Take each line of the records below that contains the string "frame" and copy it.

Excerpted records:
######

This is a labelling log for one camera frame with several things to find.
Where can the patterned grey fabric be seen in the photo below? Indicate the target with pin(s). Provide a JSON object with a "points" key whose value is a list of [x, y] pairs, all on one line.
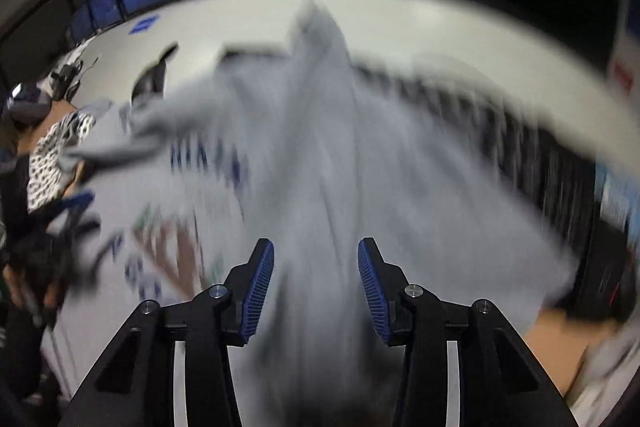
{"points": [[52, 152]]}

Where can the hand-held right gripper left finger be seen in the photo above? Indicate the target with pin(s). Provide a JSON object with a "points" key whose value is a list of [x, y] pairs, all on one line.
{"points": [[261, 282]]}

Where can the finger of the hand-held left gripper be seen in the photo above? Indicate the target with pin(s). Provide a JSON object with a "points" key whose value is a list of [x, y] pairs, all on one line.
{"points": [[75, 201], [82, 228]]}

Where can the blue sticker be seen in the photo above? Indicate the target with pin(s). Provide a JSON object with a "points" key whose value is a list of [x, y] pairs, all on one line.
{"points": [[142, 26]]}

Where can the black keyboard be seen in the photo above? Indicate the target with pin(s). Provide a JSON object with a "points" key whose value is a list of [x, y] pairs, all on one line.
{"points": [[525, 142]]}

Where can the blue white card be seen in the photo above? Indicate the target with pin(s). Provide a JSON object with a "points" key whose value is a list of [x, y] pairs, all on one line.
{"points": [[616, 202]]}

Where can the folded white cloth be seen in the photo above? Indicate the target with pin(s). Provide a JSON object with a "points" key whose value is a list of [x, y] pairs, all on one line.
{"points": [[605, 372]]}

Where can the grey printed sweatshirt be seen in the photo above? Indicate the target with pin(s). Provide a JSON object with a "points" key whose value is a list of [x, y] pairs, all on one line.
{"points": [[320, 147]]}

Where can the black desk devices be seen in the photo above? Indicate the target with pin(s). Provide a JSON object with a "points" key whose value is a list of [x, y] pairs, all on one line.
{"points": [[65, 79]]}

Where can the person's left hand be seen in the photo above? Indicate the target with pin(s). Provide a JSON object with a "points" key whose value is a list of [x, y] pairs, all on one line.
{"points": [[47, 304]]}

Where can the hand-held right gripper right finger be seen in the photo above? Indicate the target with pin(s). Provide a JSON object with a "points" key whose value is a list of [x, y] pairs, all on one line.
{"points": [[371, 287]]}

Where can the small black object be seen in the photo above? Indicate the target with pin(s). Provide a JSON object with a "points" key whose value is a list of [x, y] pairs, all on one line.
{"points": [[167, 53]]}

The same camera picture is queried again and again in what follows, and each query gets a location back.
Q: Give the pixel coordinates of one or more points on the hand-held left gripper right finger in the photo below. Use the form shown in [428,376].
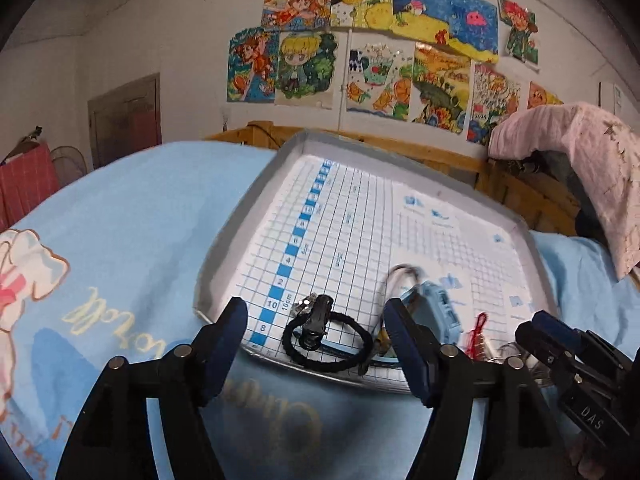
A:
[407,355]

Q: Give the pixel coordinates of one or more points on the wooden bed headboard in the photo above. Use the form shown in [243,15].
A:
[450,160]

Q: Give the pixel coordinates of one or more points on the pink floral quilt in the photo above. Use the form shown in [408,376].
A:
[575,132]

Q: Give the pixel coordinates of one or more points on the light blue printed blanket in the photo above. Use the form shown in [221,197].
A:
[125,220]

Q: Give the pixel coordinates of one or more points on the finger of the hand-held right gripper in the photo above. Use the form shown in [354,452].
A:
[545,350]
[557,327]

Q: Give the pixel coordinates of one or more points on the red plaid cloth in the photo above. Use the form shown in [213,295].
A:
[30,180]

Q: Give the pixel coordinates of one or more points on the small silver hoop bangles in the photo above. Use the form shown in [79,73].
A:
[515,355]

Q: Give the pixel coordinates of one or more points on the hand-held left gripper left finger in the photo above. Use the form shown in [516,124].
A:
[227,350]

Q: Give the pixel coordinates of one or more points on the white blue grid paper sheet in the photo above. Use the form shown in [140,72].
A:
[360,230]

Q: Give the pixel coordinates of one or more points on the brown wooden door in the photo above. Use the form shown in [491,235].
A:
[125,125]

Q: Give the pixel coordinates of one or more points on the white beaded hair clip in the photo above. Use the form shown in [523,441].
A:
[491,347]

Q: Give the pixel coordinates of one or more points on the grey shallow cardboard tray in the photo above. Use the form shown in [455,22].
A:
[240,220]

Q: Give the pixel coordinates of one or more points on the white wall paper note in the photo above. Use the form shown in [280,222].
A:
[612,97]

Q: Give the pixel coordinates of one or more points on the group of colourful wall drawings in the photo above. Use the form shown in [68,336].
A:
[435,75]

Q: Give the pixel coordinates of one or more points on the round electric fan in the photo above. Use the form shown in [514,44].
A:
[67,167]

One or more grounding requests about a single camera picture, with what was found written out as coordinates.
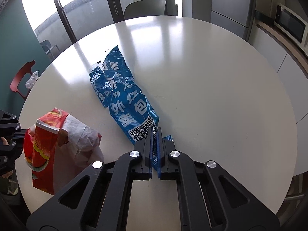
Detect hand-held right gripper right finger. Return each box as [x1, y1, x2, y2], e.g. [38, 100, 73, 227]
[156, 127, 281, 231]

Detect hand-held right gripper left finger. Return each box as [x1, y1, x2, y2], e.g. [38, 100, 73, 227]
[26, 127, 153, 231]

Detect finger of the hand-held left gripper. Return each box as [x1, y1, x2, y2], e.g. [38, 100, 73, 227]
[0, 140, 23, 175]
[0, 110, 29, 139]

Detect red snack bag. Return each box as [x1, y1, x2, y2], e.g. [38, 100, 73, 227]
[23, 108, 104, 196]

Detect blue printed plastic bag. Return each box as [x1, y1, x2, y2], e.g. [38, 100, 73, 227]
[89, 45, 174, 174]

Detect red chair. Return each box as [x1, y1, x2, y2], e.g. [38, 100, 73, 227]
[10, 60, 36, 99]

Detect crumpled clear plastic bag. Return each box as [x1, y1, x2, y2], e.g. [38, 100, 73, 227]
[25, 70, 40, 90]

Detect grey outdoor chair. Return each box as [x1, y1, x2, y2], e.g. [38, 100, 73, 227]
[40, 40, 61, 59]

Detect white kitchen cabinet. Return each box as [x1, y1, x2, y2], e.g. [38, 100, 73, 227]
[253, 20, 308, 126]

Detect grey refrigerator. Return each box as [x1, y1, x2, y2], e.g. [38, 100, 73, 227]
[210, 0, 254, 41]

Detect white microwave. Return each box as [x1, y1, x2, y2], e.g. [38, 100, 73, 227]
[274, 3, 307, 44]

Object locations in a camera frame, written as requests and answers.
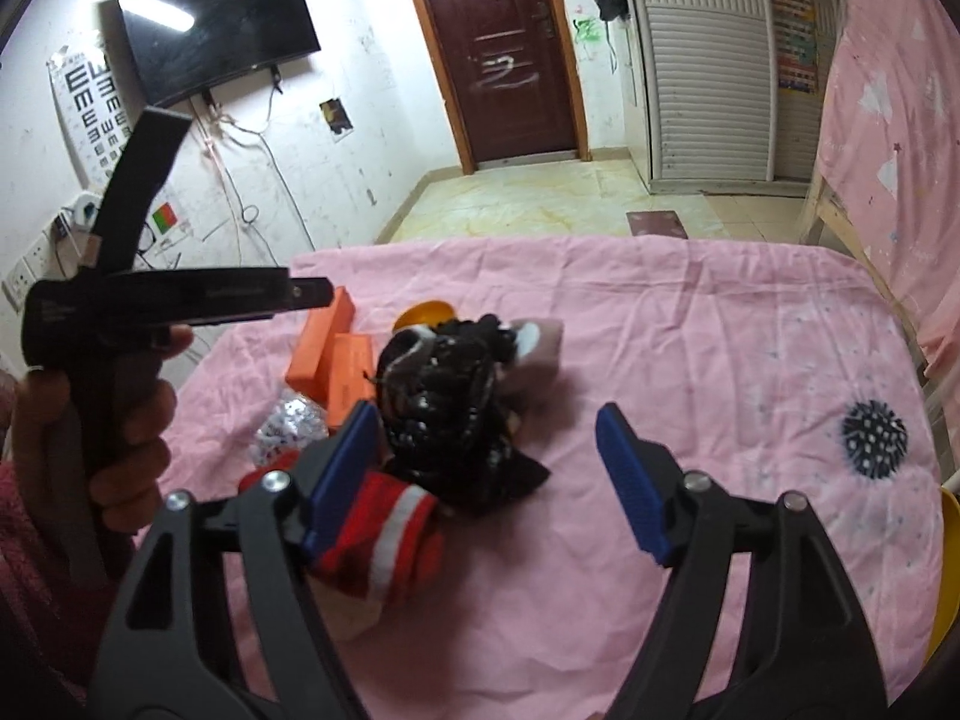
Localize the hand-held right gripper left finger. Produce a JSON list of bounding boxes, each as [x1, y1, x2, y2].
[[90, 401, 391, 720]]

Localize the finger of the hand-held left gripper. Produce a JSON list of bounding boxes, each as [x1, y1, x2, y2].
[[97, 266, 335, 327], [79, 106, 193, 275]]

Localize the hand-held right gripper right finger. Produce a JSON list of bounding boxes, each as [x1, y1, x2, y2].
[[596, 403, 890, 720]]

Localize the black shiny bundle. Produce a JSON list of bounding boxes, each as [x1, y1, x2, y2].
[[373, 313, 552, 518]]

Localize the yellow plastic basin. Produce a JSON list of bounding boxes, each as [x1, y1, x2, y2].
[[926, 484, 960, 665]]

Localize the person's left forearm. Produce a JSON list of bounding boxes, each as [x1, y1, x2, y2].
[[0, 375, 136, 691]]

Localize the person's left hand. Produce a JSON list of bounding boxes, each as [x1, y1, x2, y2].
[[13, 322, 194, 541]]

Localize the red white striped sock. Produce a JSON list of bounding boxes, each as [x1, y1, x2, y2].
[[240, 457, 447, 642]]

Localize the eye chart poster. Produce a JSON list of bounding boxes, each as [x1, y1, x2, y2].
[[46, 49, 128, 192]]

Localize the silvery crumpled packet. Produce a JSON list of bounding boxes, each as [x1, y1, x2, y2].
[[255, 390, 331, 466]]

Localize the white power adapters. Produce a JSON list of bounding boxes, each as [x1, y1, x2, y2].
[[49, 191, 104, 256]]

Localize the orange box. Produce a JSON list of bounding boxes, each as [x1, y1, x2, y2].
[[285, 286, 357, 398], [326, 334, 376, 428]]

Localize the pink tablecloth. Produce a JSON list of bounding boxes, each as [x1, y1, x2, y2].
[[135, 234, 944, 720]]

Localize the yellow round object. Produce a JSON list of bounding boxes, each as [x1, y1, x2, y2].
[[394, 301, 458, 335]]

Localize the black spiky round object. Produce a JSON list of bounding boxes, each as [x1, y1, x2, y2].
[[840, 399, 910, 479]]

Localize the dark red floor tile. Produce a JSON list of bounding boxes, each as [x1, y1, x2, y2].
[[626, 210, 687, 239]]

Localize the dark brown door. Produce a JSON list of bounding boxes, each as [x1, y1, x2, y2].
[[394, 0, 593, 173]]

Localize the white shutter wardrobe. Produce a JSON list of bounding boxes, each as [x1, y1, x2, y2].
[[611, 0, 841, 192]]

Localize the pink printed bed curtain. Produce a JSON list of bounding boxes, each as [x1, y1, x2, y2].
[[814, 0, 960, 391]]

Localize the white wall socket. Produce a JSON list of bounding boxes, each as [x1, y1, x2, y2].
[[2, 240, 47, 310]]

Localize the white wall cables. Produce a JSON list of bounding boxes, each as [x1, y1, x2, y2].
[[191, 90, 316, 256]]

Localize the black wall television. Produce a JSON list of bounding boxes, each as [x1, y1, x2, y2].
[[115, 0, 322, 107]]

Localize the open wall socket hole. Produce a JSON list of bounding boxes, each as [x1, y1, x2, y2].
[[319, 96, 355, 137]]

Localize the colourful grid wall poster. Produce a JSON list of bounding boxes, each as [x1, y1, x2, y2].
[[765, 0, 820, 97]]

######

Your solution:
This is a labelling log for one camera frame with several things to find.
Object locations in a camera frame, written as requests and answers.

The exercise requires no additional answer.